■ **What you need to do**
Look below for the line containing "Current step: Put" and the line containing "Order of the"; repeat exactly those two lines and all lines between them, and nothing else.

▬▬▬▬▬▬▬▬▬▬

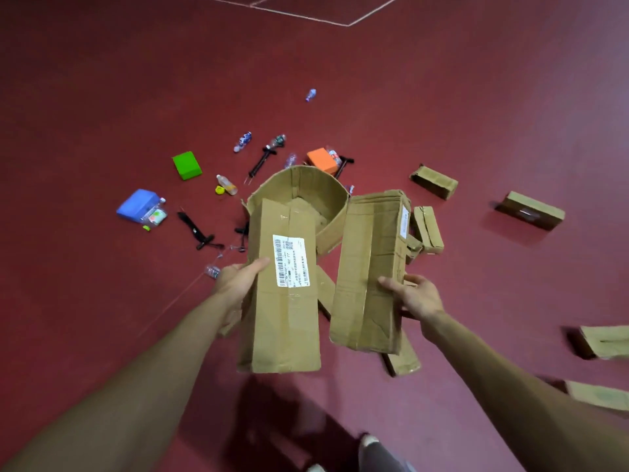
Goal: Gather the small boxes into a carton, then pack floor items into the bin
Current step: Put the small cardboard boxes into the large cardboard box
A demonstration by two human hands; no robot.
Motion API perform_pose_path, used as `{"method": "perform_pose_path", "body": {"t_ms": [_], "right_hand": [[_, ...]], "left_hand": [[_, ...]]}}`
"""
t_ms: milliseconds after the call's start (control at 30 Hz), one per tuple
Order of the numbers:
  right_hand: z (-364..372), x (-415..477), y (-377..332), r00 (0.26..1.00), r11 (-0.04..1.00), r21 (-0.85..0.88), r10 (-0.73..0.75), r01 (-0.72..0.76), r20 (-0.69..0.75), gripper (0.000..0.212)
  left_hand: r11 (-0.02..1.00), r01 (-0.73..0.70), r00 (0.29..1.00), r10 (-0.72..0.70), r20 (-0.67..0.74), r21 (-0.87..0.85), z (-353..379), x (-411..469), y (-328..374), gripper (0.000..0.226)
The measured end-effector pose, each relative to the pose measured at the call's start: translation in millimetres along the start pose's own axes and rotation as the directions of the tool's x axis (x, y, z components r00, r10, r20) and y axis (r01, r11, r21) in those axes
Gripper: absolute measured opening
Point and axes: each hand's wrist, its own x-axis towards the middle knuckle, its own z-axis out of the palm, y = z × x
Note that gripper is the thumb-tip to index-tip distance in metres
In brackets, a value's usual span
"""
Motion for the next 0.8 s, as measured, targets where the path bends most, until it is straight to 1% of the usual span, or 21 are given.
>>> {"method": "perform_pose_path", "body": {"t_ms": [167,300,400,467,500,600,667,733,800], "right_hand": [[49,54,-43,1.000,0.999,-0.045,-0.019,0.020,0.020,0.078],[83,124,-70,0.999,0.998,-0.069,-0.010,0.012,0.035,0.080],[109,183,-102,0.998,0.997,-0.080,0.007,-0.003,0.057,0.080],[122,218,-125,0.998,0.996,-0.086,0.029,-0.024,0.062,0.081],[128,233,-137,0.997,0.996,-0.077,0.038,-0.033,0.063,0.084],[141,273,-166,0.993,0.995,-0.062,0.084,-0.079,0.080,0.095],[148,298,-179,0.991,0.994,-0.060,0.094,-0.088,0.097,0.097],[156,321,-190,0.990,0.994,-0.065,0.099,-0.093,0.100,0.094],[165,341,-199,0.989,0.993,-0.063,0.108,-0.102,0.099,0.086]], "left_hand": [[1.000,-0.002,0.998,0.002,-0.069,0.004,-28,60,35,0.028],[1.000,0.013,0.998,-0.011,-0.067,0.025,-34,133,70,0.039],[1.000,0.029,0.998,-0.028,-0.065,0.007,-30,191,102,0.030],[0.999,0.039,0.998,-0.038,-0.051,0.014,-26,223,127,0.030],[0.999,0.039,0.998,-0.037,-0.058,0.026,-24,239,139,0.035],[0.996,0.040,0.993,-0.030,-0.117,0.083,-23,282,169,0.063],[0.994,0.019,0.994,-0.007,-0.113,0.109,-21,306,190,0.072],[0.991,0.021,0.996,-0.009,-0.091,0.129,-16,331,209,0.069],[0.985,0.027,0.997,-0.013,-0.082,0.168,-11,356,225,0.053]]}}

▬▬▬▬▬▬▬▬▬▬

■ **Output of the task**
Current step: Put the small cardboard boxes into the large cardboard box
A demonstration by two human hands; no robot.
Motion API perform_pose_path, used as `{"method": "perform_pose_path", "body": {"t_ms": [_], "right_hand": [[_, ...]], "left_hand": [[_, ...]]}}`
"""
t_ms: milliseconds after the call's start (control at 30 Hz), one per tuple
Order of the numbers:

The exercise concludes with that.